Varne, T. (ALTUS Intervention) | Jorgensen, E. (ALTUS Intervention) | Gjertsen, J. (ALTUS Intervention) | Osugo, L. (Qinterra Technologies) | Friedberg, R. (Island Offshore) | Halvorsen, E. C. (TechnipFMC)
AbstractThis paper describes the approach, experience and results achieved by a North Sea operator (the Operator) when using purpose-built riserless light well intervention (RLWI) vessels to perform continuous well intervention operations on its subsea fields over the last 10 years. Using RLWI vessels on a continuous basis, the Operator has been able to; achieve a high intervention intensity on its subsea wells (345% increase—from 11 wells in 2006 to 49 wells in 2016), lower the intervention cost per well and improve field recovery factors.

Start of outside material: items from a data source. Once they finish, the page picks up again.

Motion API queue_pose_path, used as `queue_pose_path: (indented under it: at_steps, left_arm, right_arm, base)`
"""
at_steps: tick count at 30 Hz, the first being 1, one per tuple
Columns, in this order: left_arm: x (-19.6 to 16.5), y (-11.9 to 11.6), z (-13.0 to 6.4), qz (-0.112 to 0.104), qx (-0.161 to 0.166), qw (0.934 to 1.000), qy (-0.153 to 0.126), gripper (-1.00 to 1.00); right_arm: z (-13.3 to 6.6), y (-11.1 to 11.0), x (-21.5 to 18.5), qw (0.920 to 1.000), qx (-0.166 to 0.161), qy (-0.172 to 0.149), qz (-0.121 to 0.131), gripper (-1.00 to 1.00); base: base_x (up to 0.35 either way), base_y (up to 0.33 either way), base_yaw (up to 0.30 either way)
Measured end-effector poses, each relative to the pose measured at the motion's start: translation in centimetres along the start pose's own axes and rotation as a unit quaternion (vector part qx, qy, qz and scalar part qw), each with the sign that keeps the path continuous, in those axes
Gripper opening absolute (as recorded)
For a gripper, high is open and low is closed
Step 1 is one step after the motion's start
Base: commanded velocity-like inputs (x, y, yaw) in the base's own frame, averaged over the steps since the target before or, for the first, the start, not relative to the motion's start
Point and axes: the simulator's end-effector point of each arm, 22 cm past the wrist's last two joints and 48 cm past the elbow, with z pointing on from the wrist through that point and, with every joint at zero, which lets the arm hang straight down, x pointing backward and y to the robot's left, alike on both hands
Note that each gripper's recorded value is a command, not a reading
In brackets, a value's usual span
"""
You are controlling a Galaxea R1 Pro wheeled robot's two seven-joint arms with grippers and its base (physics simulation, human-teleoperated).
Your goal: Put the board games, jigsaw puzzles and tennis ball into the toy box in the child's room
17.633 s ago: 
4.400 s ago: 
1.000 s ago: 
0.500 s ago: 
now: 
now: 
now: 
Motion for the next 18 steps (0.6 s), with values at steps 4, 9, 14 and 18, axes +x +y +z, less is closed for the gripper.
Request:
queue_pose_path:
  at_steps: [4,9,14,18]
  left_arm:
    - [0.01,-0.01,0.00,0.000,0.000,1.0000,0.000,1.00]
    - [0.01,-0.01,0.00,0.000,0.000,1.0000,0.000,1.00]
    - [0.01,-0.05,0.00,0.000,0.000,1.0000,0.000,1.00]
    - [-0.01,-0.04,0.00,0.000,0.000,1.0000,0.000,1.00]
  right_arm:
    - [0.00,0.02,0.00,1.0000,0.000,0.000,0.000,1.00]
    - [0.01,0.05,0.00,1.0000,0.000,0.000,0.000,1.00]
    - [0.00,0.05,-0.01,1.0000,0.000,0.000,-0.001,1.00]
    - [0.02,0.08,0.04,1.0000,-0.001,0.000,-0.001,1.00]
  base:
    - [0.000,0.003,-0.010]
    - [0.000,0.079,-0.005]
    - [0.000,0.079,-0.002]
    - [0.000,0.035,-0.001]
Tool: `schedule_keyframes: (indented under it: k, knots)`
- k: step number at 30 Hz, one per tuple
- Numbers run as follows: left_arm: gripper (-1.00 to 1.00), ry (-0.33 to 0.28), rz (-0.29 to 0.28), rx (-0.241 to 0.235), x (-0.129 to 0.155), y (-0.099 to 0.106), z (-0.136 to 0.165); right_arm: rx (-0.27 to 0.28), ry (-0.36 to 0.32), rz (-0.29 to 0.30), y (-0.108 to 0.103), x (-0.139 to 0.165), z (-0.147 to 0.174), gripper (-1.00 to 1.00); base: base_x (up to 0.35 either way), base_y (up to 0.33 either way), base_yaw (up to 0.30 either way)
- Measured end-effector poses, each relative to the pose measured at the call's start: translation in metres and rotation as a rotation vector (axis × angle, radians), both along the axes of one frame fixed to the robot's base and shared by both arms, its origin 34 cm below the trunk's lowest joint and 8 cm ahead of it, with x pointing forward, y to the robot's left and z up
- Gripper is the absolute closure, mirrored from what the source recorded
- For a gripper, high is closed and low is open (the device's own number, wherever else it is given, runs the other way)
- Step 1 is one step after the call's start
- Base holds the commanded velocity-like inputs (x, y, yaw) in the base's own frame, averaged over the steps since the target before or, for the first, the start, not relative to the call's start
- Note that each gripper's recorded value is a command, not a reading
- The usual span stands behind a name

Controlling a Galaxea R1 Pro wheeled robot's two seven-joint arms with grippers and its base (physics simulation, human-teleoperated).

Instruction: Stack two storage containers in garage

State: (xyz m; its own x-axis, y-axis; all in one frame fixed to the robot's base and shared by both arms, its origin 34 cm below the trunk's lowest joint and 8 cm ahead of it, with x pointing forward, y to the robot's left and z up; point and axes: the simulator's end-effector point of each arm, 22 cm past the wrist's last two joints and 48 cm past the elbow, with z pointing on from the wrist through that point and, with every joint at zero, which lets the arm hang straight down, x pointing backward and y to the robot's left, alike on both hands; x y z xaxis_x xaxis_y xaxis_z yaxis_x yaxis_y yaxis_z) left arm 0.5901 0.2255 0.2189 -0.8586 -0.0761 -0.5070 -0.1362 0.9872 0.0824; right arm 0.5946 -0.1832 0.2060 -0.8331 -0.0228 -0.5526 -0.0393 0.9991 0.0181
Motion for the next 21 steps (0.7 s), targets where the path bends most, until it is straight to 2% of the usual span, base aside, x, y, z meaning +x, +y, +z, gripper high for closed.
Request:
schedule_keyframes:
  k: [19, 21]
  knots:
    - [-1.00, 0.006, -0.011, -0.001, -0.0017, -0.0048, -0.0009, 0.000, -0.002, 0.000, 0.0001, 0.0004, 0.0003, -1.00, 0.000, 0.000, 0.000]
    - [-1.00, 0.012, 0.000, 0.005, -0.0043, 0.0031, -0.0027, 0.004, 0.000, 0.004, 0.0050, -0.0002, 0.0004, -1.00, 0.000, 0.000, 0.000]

The contributory factors to these successes that are covered in this paper are: –Continuous improvements in efficiency during all stages of the intervention operation. This has resulted in the capacity to perform more interventions and hence a lower intervention cost per well. Specifically, over the last 10 years, there has been a 60% decrease in the average number of days to perform an operation.–Improved reservoir management, as a result of regular data acquisition of production and saturation monitoring logs.–Introduction of new technologies and the improved robustness of powered mechanical intervention systems. This has enabled more complex intervention work scopes, such as milling and manipulation of completion components, which would previously have required a modular offshore drilling unit (MODU).The next target, is to reach water depths deeper than 1500 m. Some of the main challenges and equipment upgrades required to work at these depths are discussed.